However, when I found myself alone in gang territory, I questioned just what in the hell I was supposed to be doing.
My half-assed door-to-door led me to a basketball court where some twentysomethings fought the cold by engaging in a violent game of three-on-three.
One of the youths saw me as I approached and made a high-pitched whoop-whoop to warn the others. The game stopped mid-dribble, and its participants regarded me with contempt. Men slid packages into their pockets and slipped between adjacent buildings. Those who remained grew instantly suspicious.
Nothing I didn’t expect.
The guy who stepped out of the crowd was tall, muscular. Wore a burgundy muscle shirt and long basketball shorts. Lean face. Heavy jaw. Intense eyes.
“Know anything about a murder happened here week or so ago?”
“Lot of murders happen around here.”
“A specific murder.”
A general look of bemused astonishment pervaded the group. “The fuck you think we’d tell you that for, honky?”
“Looking for a man named Rich D. Maybe just D. Think his real name is Dietrich.”
“You looking in the wrong fucking place, homes.”
“Wish I had a picture,” I said. “Guess I forgot how to do this sort of thing.”
“Don’t need a picture.”
“You need one thing,” I said.
He waited.
“You need me to get the hell out of here. Right?”
A slight nod.
“I’ll do that, so long as you give me something to go on..”
“Ain’t no snitches here. They don’t last long in this neighborhood, mane.”
I smiled.
“Rich D. Where’s he hiding out?”
“I don’t even know who you talking about. Red, you know what the fuck he talking about?”
“Ain’t got no clue.”
Basketball in hand. Turning it over and over.
“Shouldn’t you have a black sponsor out here? You know, conjure up a little bit of credibility. You’ve got some balls, stepping up and just flat-out asking us where Rich D is.”
I smirked. “Thought you didn’t know him.”
“I heard you say his name.”
“So maybe you can ask all your teammates there for a little bit of help. An assist, maybe.”

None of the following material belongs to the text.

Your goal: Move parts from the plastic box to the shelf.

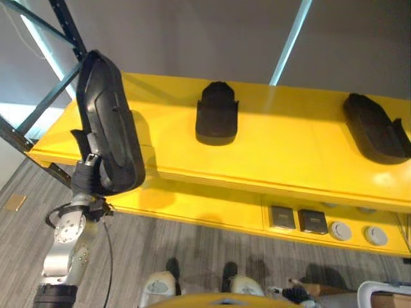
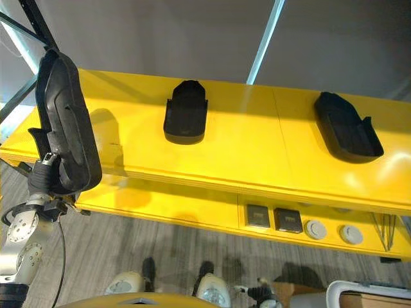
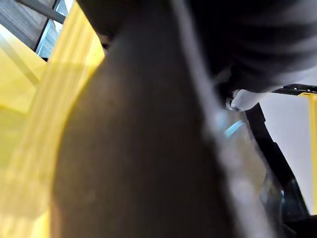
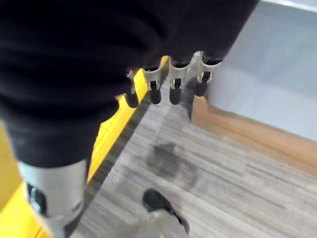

Bounce bounce. Basketball on blacktop, just audible over the sound of an iPod speaker blasting hip-hop music.
He looked around at his compatriots and wiped sweat from his forehead. “You must be out your goddamned mind,” he said.
“Maybe a little,” I said. “It doesn’t negate the fact that I need help. You like having the Reapers handle their business in your neighborhood?”
No reaction. I looked from person to person.
“How many of you have lost a brother, sister, cousin, parent to those assholes?”
“The fuck you know about Reapers, homes?”
“I know they sell drugs. I know they get young men put in boxes six feet south. I know they treat this area like a personal ATM.”
Bounce. Bounce. No reaction. Some of the dudes who had fled when I’d first arrived returned, cautiously eyeing the train wreck of a conversation between me and this guy.
“You got thirty seconds to have your happy ass across that street, unless you want to find out what them hot boys back there got strapped to their waists.”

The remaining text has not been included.